__What this task involves__: Restate word for word the lines of the material below, from the line with "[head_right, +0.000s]" to the line with "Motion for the", both lines included, and no others.

__Supplied information__:
┄┄┄┄┄┄

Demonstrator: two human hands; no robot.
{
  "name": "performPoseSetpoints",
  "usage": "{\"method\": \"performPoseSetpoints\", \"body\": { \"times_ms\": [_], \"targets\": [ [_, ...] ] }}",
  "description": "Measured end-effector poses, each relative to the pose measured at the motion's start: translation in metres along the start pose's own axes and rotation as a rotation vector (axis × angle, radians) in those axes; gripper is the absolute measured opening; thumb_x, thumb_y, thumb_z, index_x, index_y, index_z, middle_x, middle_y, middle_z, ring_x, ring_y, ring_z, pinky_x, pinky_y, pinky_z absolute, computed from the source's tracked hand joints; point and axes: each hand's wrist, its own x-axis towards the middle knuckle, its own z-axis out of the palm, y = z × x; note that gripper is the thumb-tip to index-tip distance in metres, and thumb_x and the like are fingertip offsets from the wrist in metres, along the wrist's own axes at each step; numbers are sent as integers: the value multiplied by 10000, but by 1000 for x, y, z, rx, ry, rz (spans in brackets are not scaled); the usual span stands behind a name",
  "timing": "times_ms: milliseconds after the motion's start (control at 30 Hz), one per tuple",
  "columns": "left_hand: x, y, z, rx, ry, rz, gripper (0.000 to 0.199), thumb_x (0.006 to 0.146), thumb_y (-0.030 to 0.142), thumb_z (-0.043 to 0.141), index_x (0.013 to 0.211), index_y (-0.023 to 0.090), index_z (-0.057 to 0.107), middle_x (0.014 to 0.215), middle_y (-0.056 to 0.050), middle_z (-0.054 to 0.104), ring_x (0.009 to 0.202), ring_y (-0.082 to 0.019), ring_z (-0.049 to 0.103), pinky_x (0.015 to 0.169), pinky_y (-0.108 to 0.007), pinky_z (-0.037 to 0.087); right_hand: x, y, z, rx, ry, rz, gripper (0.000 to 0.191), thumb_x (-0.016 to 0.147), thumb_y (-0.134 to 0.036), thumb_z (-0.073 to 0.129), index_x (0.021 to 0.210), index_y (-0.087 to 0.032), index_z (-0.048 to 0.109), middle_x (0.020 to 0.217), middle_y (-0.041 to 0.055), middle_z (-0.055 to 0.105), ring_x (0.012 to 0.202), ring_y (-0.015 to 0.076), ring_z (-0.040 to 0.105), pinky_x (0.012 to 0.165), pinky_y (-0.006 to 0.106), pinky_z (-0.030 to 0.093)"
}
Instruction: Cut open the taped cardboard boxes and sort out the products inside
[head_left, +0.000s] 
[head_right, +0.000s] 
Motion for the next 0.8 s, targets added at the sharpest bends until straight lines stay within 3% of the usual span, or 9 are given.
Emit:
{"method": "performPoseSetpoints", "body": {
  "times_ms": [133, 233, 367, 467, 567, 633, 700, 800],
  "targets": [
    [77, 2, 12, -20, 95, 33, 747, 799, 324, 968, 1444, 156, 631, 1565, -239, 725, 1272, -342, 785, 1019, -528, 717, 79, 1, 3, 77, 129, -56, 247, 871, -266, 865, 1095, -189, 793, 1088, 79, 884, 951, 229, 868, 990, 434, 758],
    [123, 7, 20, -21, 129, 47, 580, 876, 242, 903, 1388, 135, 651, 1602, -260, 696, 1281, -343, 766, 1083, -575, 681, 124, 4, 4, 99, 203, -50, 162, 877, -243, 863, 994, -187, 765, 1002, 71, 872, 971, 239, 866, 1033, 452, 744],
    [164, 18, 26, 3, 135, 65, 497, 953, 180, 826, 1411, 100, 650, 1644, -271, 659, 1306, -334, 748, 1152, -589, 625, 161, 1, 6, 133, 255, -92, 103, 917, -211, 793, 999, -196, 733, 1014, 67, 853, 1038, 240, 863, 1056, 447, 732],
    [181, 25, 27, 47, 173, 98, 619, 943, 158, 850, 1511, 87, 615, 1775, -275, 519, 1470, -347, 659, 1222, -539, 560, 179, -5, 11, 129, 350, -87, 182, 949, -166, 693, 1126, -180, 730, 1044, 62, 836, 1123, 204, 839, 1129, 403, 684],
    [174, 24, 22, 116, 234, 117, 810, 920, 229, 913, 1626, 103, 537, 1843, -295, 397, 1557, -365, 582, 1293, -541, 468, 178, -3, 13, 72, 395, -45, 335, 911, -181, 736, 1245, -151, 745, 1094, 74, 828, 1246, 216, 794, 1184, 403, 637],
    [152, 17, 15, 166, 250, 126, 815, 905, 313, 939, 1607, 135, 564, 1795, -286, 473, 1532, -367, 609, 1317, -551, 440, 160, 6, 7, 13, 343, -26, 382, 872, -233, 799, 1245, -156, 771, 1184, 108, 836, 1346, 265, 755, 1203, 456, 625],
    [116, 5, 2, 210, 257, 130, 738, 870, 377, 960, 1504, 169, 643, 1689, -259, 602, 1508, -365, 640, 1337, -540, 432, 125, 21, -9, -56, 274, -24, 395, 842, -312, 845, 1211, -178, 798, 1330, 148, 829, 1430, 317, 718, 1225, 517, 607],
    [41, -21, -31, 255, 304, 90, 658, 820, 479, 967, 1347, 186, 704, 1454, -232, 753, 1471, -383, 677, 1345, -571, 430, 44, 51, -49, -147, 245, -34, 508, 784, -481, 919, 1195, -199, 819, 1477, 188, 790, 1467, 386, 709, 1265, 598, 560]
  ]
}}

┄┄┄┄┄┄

__Output of the exercise__:
[head_right, +0.000s] 
Motion for the next 0.8 s, targets added at the sharpest bends until straight lines stay within 3% of the usual span, or 9 are given.

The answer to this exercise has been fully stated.